Super Easy Sequence Diagrams – PlantUML - signa11
http://plantuml.com/
======
TheFinalDraw
I love PlantUML! After a coworker introduced me to it at my old company, it
quickly became my tool of choice for putting together security diagrams (I'm
an AppSec engineer). I found it particularly helpful for this use case because
it made diagram re-use, and updating existing diagrams when architecture
changes are planned, extremely easy. We also used Confluence, for which there
is a PlantUML plugin that allows you to insert your UML markup directly into a
doc, which is then rendered by Confluence when someone views the page. I threw
together a set of macros and sprites for AWS architecture and deployment
diagrams, which I've put on GitHub[0] for anyone who finds it useful.
Eventually planning to upload a fork I wrote that generically (and much much
more efficiently) generates the templates and sprites for other services and
products besides AWS.

[0]: [https://github.com/milo-minderbinder/AWS-
PlantUML](https://github.com/milo-minderbinder/AWS-PlantUML)

------
brudgers
A few weeks ago I monkeyed around with PlantUML in Emacs org-mode using babel.
It's a great diagramming tool as an abstraction over Graphviz...it does not
have to be used within the context of UML.

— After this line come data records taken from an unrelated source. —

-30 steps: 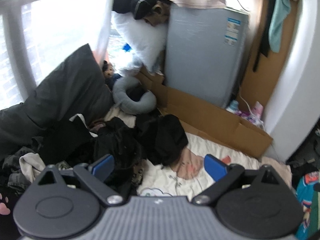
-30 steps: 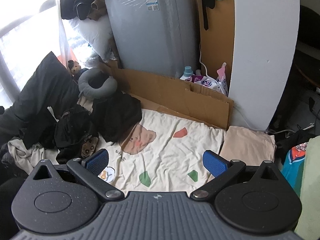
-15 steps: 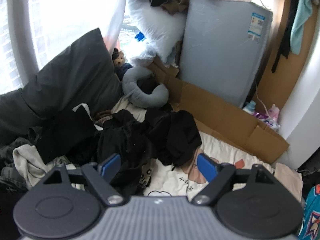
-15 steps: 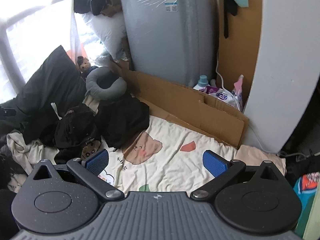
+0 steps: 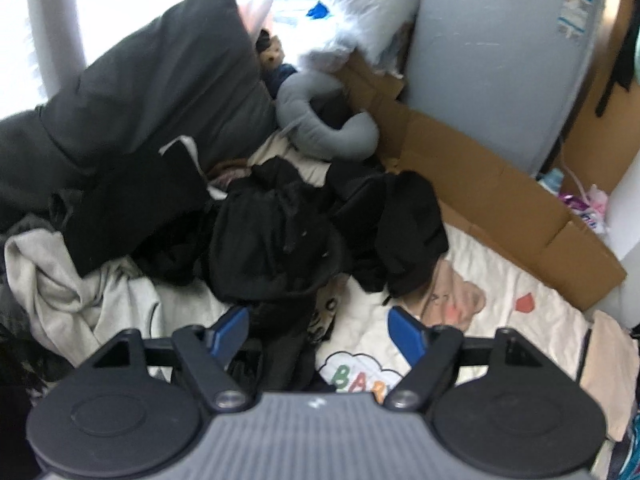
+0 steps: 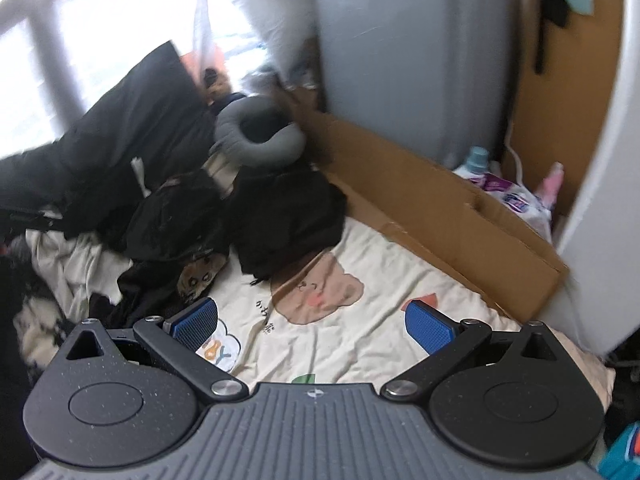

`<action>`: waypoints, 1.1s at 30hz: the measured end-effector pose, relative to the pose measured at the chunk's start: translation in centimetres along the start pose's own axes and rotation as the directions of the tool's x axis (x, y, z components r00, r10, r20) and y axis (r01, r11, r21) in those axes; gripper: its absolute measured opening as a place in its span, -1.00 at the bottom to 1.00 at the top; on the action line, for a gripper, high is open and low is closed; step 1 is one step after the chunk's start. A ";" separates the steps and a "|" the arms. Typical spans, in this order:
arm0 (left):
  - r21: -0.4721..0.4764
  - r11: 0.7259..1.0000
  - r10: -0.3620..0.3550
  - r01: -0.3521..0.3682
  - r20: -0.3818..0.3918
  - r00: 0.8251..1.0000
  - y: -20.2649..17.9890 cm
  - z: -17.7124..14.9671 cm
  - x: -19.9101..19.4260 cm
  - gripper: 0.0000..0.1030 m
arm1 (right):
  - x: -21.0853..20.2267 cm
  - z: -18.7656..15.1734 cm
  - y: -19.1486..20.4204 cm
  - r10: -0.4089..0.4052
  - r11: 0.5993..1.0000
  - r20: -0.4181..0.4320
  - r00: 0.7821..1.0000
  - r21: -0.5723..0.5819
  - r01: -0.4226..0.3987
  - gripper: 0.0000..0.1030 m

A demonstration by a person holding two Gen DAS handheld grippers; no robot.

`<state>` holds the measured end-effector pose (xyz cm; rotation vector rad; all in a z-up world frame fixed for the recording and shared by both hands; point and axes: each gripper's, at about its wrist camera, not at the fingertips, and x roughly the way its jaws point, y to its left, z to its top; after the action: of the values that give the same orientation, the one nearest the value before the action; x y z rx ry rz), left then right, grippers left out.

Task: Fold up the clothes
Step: 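Move both tools toward the black clothes pile on the bed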

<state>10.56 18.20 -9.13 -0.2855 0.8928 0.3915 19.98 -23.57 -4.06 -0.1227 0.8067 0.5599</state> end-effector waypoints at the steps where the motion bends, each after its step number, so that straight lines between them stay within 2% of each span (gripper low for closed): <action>1: -0.011 1.000 0.005 -0.005 -0.005 1.000 0.3 -0.4 0.6 0.54 | 0.7 -0.1 0.0 0.007 1.000 -0.001 1.000 -0.004 -0.007 0.99; 6: -0.067 0.998 0.009 -0.011 -0.041 0.999 1.6 -2.4 4.1 0.56 | 4.0 -0.4 -0.5 0.082 0.997 -0.037 0.996 0.007 -0.082 0.99; 13: -0.054 0.998 0.038 -0.036 0.020 0.999 2.4 -5.3 7.4 0.56 | 9.2 -2.1 0.0 0.153 0.987 -0.088 0.984 -0.044 -0.157 0.99; 18: -0.046 0.997 0.063 -0.061 0.038 0.997 2.3 -7.2 9.7 0.56 | 13.6 -3.8 0.4 0.213 0.976 -0.130 0.968 -0.020 -0.218 0.96; 26: -0.004 0.995 0.098 -0.098 0.023 0.995 2.3 -11.2 13.8 0.56 | 18.9 -7.1 1.4 0.271 0.962 -0.143 0.952 -0.005 -0.275 0.95; 33: -0.013 0.992 0.127 -0.127 0.008 0.992 2.8 -14.0 16.7 0.54 | 21.5 -9.8 1.4 0.307 0.952 -0.115 0.945 0.029 -0.305 0.95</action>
<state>9.02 18.60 -31.06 -0.2393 0.9030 0.5158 24.81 -16.20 -26.09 -0.0193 0.9517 0.8481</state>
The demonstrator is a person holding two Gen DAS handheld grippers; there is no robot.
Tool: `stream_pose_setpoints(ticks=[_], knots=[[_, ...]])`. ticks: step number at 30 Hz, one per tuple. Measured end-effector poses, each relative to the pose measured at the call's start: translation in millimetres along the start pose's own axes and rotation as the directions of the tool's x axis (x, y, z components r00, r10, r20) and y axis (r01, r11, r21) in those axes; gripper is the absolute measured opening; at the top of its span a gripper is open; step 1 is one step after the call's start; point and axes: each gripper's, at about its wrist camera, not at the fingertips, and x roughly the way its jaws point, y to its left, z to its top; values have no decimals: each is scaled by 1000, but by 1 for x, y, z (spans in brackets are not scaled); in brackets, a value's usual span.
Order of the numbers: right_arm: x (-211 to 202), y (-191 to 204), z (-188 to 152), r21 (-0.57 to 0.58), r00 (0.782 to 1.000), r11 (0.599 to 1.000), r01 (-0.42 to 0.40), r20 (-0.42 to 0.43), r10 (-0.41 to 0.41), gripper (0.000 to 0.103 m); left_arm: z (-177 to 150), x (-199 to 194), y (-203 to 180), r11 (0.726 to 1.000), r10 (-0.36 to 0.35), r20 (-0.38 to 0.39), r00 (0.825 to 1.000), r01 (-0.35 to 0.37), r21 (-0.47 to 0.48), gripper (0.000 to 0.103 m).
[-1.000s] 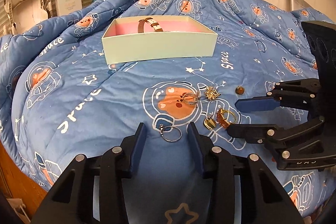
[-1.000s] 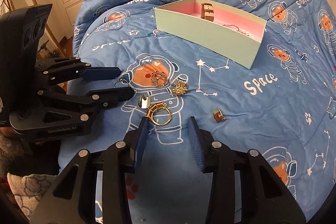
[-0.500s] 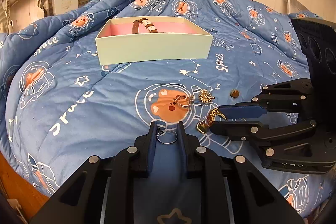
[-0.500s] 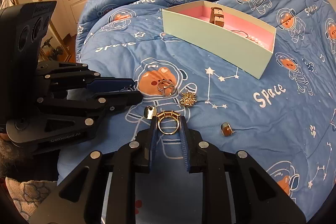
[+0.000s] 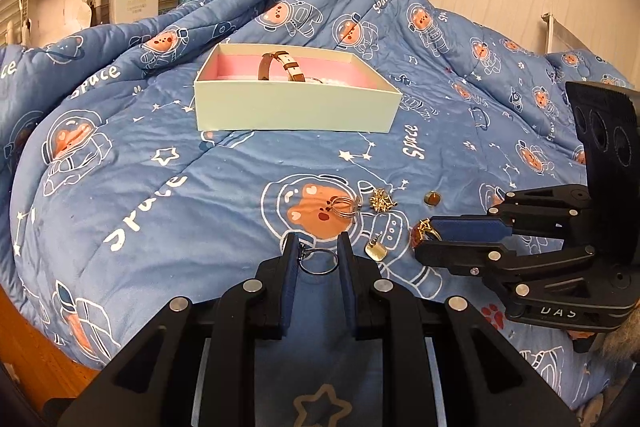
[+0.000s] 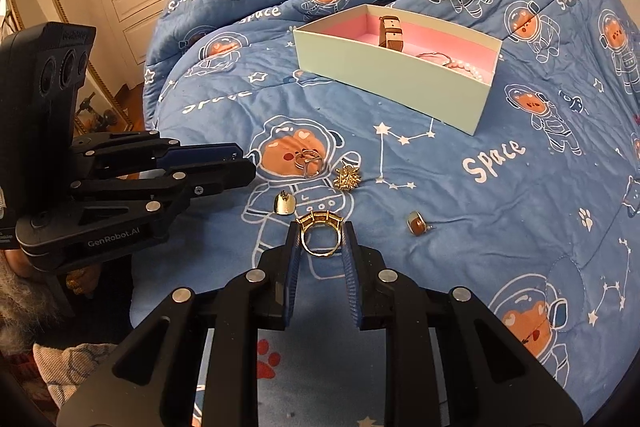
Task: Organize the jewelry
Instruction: 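Grasp a silver ring with the left tool while the right tool grasps a gold ring, then carry the silver ring with the left tool while the right tool carries the gold ring into the box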
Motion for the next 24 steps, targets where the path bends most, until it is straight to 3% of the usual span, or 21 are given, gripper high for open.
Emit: stream_pose_setpoints(ticks=[10,24], knots=[[-13,-1,38,-1,999,1000,-12,51,13,21,27,-3,12,999,-18,12,1000,19,-50,19],[-4,-29,128,15,993,999,31,113,-33,21,119,4,41,997,11,97,995,-3,-80,19]])
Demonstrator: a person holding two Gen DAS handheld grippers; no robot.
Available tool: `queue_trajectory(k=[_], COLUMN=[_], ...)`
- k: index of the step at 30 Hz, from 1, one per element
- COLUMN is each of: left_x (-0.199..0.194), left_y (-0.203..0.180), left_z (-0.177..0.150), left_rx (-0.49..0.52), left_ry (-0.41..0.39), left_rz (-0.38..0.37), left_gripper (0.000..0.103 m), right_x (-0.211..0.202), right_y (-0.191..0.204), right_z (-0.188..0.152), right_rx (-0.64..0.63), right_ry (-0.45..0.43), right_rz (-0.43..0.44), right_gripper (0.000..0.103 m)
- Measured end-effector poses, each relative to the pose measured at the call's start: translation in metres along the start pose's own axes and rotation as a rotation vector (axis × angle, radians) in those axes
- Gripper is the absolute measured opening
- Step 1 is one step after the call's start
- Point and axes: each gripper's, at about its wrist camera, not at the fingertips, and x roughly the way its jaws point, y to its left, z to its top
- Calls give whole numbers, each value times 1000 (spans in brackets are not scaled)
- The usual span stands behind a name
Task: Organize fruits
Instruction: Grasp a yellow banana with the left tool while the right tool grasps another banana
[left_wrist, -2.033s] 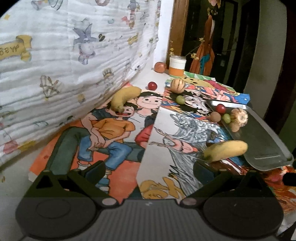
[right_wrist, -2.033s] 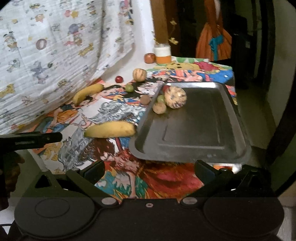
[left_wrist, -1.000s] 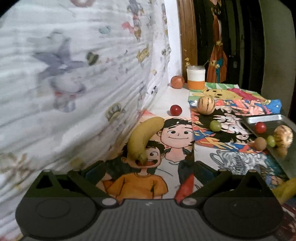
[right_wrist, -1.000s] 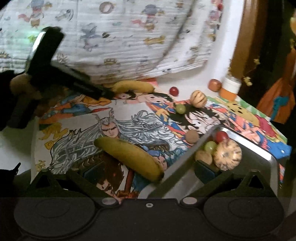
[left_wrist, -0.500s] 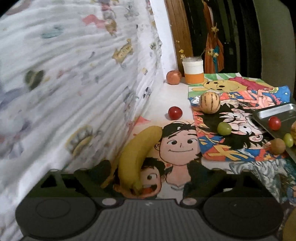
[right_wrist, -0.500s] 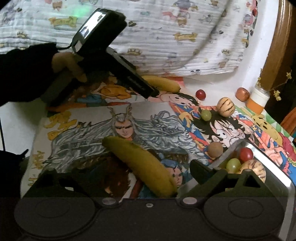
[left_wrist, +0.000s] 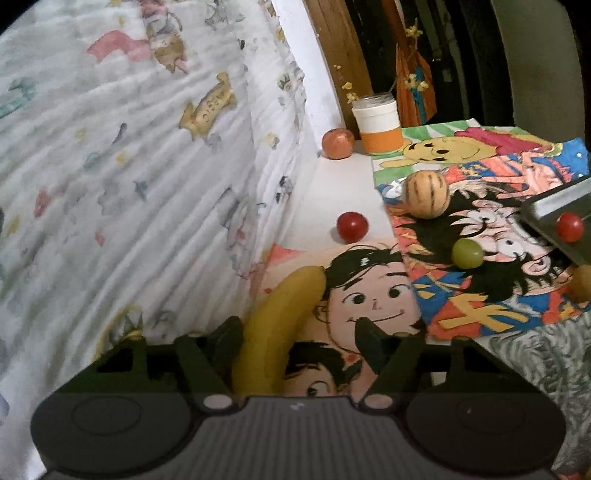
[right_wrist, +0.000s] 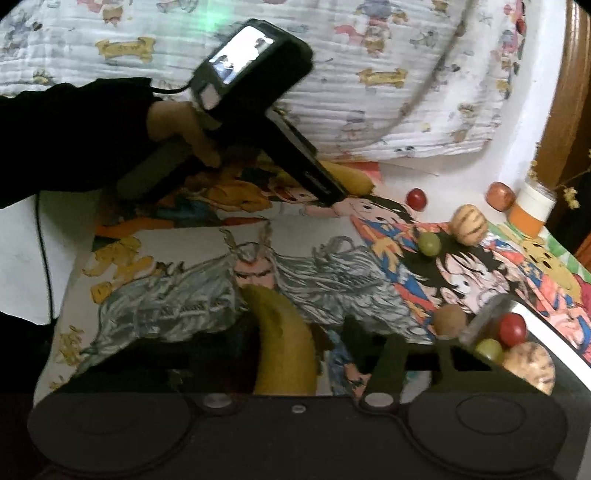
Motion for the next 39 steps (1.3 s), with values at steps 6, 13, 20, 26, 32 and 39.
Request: queue_trajectory(k=[6, 13, 20, 26, 32, 39], left_x=[1, 14, 19, 17, 10, -5], left_y=[2, 2, 5, 5, 0, 1], left_z=[0, -3, 2, 1, 1, -1], left_rx=[42, 53, 31, 63, 77, 57], left_ry=[6, 45, 73, 76, 76, 91], left_rz=[13, 8, -1, 34, 34, -35], left_gripper=[60, 58, 55, 40, 37, 35], right_x=[12, 30, 28, 21, 18, 18], right_y=[3, -1, -6, -13, -11, -10], right_z=[12, 25, 24, 16, 14, 17], right_rx=[-2, -11, 42, 132, 147, 184], right_ry=[2, 3, 9, 34, 33, 28], right_rz=[-18, -31, -25, 3, 4, -10], right_gripper=[30, 21, 29, 35, 33, 30])
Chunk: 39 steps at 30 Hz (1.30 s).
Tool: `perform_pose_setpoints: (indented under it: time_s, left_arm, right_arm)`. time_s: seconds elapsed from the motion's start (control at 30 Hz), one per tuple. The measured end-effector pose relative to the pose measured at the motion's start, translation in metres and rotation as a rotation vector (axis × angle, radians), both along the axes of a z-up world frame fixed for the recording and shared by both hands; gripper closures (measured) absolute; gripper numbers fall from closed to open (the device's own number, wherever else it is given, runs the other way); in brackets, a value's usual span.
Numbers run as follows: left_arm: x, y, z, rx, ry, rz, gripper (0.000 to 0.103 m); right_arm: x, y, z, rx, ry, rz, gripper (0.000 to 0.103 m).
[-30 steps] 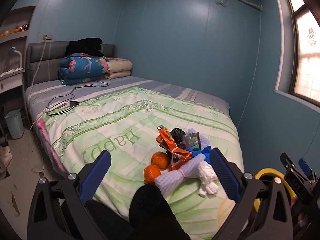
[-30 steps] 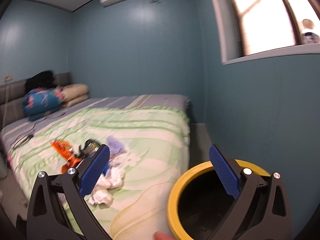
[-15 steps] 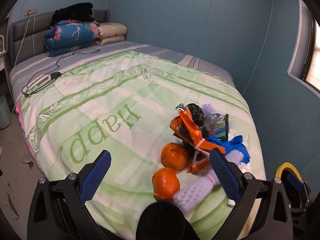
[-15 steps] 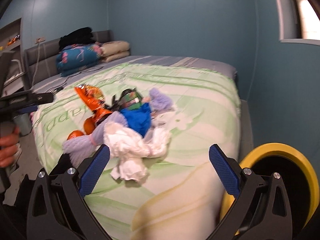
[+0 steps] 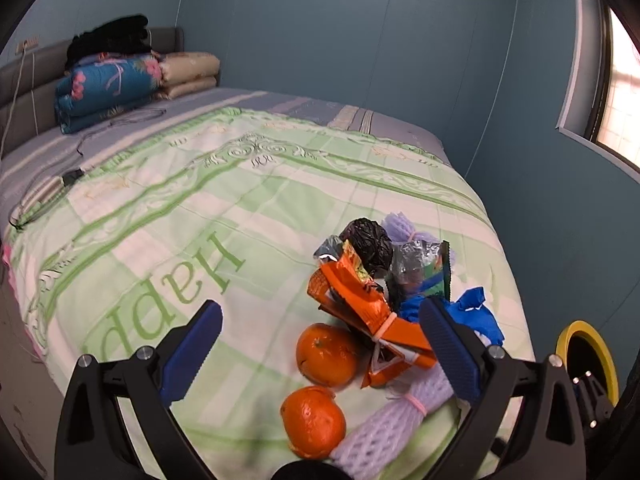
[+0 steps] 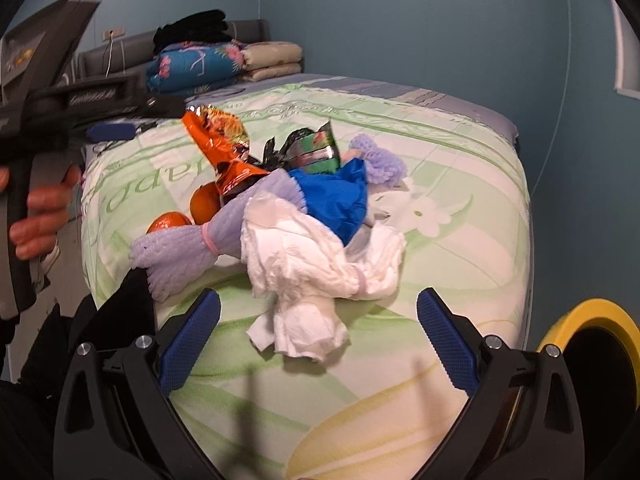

I found the PDF version of the PlantUML documentation a useful way to achieve
noise reduction,
[http://plantuml.com/PlantUML_Language_Reference_Guide.pdf](http://plantuml.com/PlantUML_Language_Reference_Guide.pdf)

------
flarg
My team and i use plantuml exclusively for architectural diagrams and our
output beats out that of other teams, it's not just a diagramming tool though,
it's a DSL for uml and forces you to think carefully about how you design
solutions

------
monkey413
I second that. I used this few days ago.